# Aftermarket headunit issues after installation in '02 Audi A4



## greenraVR6 (Mar 10, 2008)

So I just bought a pretty sweet '02 1.8t avant last weekend and thought I would simply install my double din Pioneer dvd player in it. Not so simple is the conclusion I've come to. It has the Audi Symphony deck and Bose amplified speakers. Found that I have to run a switched 12V+ from the fuse panel to the headunit so I did that and it's working normal with the ignition. Sounds good but I have 2 issues:

When I turn the car on or off there is a very loud popping noise from the speakers. Also does this when switching sources or settings on the headunit. It's very annoying and must be remedied. I've read about a few different possible solutions including relays or resistors inline between the remote wire from the deck and amp, additional grounds on the rca's (it's all hooked up using the harness adapter with front/rear rca's), or some kind of inline rca filter. I'm sure there are others who have run into this problem, so which of these was the solution??

And secondly I noticed I have no sound from the rear tweeters. I honestly did not notice if they were working or not with the factory headunit, but they are for sure not working now. Ideas on where to start looking for problems?

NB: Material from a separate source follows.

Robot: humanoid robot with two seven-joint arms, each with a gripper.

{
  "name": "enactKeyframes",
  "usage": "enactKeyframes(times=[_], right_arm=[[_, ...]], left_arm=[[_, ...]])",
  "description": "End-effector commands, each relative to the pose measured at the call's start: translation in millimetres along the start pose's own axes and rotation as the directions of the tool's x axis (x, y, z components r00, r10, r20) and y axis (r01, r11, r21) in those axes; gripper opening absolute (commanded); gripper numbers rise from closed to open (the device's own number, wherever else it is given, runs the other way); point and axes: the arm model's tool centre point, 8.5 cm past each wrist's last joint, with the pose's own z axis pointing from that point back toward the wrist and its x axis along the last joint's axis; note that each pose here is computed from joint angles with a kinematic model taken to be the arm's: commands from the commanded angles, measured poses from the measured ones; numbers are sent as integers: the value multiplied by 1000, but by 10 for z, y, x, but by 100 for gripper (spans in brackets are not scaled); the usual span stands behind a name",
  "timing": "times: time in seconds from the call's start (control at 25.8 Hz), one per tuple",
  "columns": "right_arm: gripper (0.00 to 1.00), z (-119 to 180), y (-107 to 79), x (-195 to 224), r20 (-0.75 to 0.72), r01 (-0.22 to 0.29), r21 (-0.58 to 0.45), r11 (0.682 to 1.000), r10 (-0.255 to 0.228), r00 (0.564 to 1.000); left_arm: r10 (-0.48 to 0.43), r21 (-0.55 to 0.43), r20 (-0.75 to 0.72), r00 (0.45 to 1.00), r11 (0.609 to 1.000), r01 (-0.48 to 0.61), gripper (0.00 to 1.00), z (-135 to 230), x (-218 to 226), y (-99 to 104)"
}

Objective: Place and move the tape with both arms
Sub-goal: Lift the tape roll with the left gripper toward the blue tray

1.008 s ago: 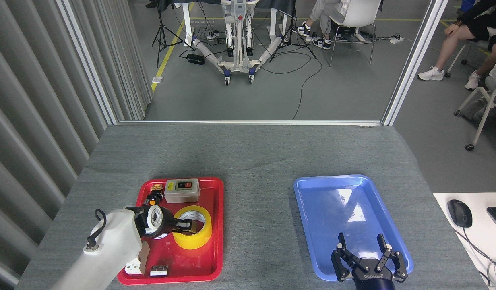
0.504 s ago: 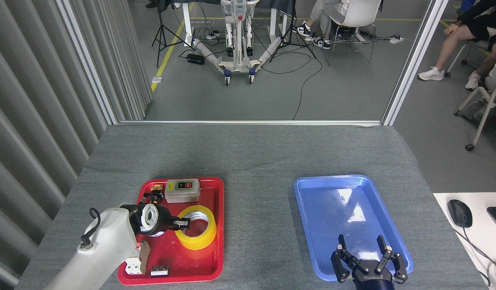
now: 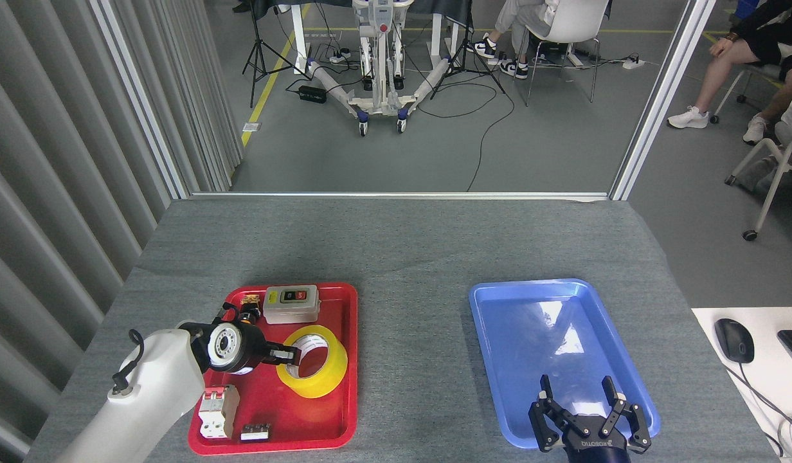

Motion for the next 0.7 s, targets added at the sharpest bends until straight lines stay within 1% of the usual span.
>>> enactKeyframes(times=[0.0,0.08,0.19,0.35,0.47,0.66], right_arm=[[100,5,2,2,2,0,-2,1000,0,1000],[100,5,2,2,2,1,-2,1000,-1,1000],[100,6,3,13,5,1,-2,1000,-1,1000],[100,6,3,15,7,0,-2,1000,0,1000],[100,6,3,14,6,2,-2,1000,-2,1000],[100,0,-2,15,7,2,-4,1000,-2,1000]], left_arm=[[8,19,26,1000,1000,-9,13,44,-7,39],[20,30,65,998,999,-22,13,64,18,60],[66,55,164,984,996,-76,13,100,106,114],[119,76,321,940,986,-151,13,127,302,167],[145,82,479,865,975,-209,13,129,491,186],[221,32,678,701,944,-328,10,61,787,53]])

Thanks for any and all help with this :beer:


----------



## NFrazier (Jul 22, 2006)

greenraVR6 said:


> So I just bought a pretty sweet '02 1.8t avant last weekend and thought I would simply install my double din Pioneer dvd player in it. Not so simple is the conclusion I've come to. It has the Audi Symphony deck and Bose amplified speakers. Found that I have to run a switched 12V+ from the fuse panel to the headunit so I did that and it's working normal with the ignition. Sounds good but I have 2 issues:
> 
> When I turn the car on or off there is a very loud popping noise from the speakers. Also does this when switching sources or settings on the headunit. It's very annoying and must be remedied. I've read about a few different possible solutions including relays or resistors inline between the remote wire from the deck and amp, additional grounds on the rca's (it's all hooked up using the harness adapter with front/rear rca's), or some kind of inline rca filter. I'm sure there are others who have run into this problem, so which of these was the solution??
> 
> ...


ISVE61 use it instead of using the red rca adapter harness (if you used it). It will eliminate the pop. Common issue on the early 00 Audi's w/ Bose. The newer ones don't have that issue.


----------



## greenraVR6 (Mar 10, 2008)

Went to a local stereo shop where my buddy works and we ended up putting in 2 inline RCA ground loop isolators and that got rid of my popping problem. The lack of rear tweets was just a setting on the deck, so all is well now


----------



## NFrazier (Jul 22, 2006)

greenraVR6 said:


> Went to a local stereo shop where my buddy works and we ended up putting in 2 inline RCA ground loop isolators and that got rid of my popping problem. The lack of rear tweets was just a setting on the deck, so all is well now


....bandaid, not fixing the actual issue.


----------



## greenraVR6 (Mar 10, 2008)

NFrazier said:


> ....bandaid, not fixing the actual issue.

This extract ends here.